##### DATA BELOW

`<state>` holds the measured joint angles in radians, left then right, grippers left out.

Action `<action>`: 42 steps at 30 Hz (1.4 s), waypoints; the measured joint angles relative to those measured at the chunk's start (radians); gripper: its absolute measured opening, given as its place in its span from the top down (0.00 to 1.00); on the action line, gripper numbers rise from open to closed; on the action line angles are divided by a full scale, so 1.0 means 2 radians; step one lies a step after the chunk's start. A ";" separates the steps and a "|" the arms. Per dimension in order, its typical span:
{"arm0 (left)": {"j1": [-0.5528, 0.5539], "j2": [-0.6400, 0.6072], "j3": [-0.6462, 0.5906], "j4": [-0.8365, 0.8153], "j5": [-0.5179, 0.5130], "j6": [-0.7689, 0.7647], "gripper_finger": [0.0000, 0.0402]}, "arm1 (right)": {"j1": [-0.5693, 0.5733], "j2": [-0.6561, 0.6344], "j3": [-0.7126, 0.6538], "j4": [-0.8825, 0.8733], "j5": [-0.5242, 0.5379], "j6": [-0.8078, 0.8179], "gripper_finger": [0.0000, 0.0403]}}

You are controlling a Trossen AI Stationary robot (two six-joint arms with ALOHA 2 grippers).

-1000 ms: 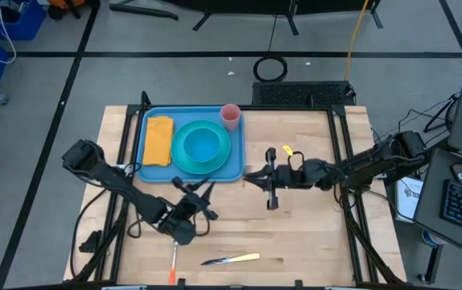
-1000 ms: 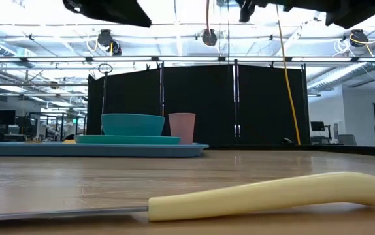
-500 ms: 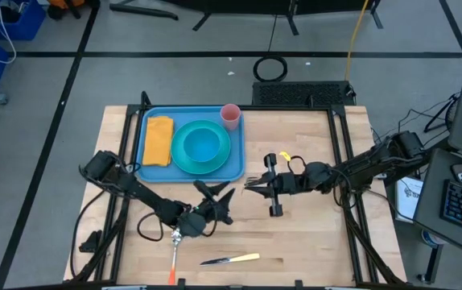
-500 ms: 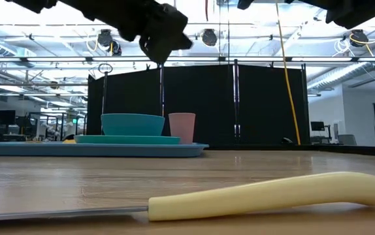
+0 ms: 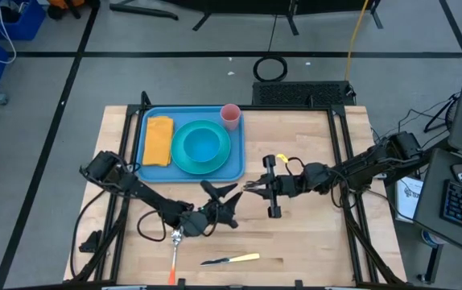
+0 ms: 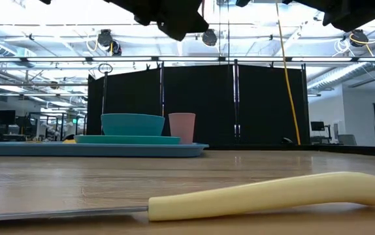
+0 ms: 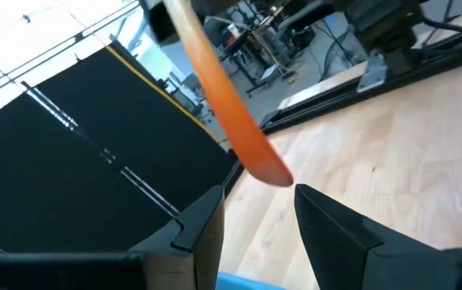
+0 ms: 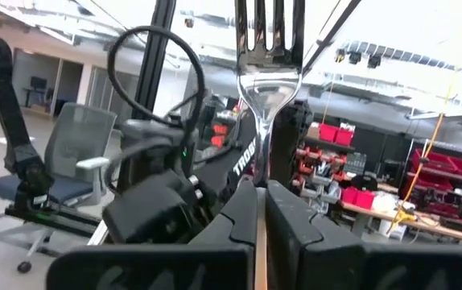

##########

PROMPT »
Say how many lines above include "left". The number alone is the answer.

RESPONSE TO THIS TASK »
2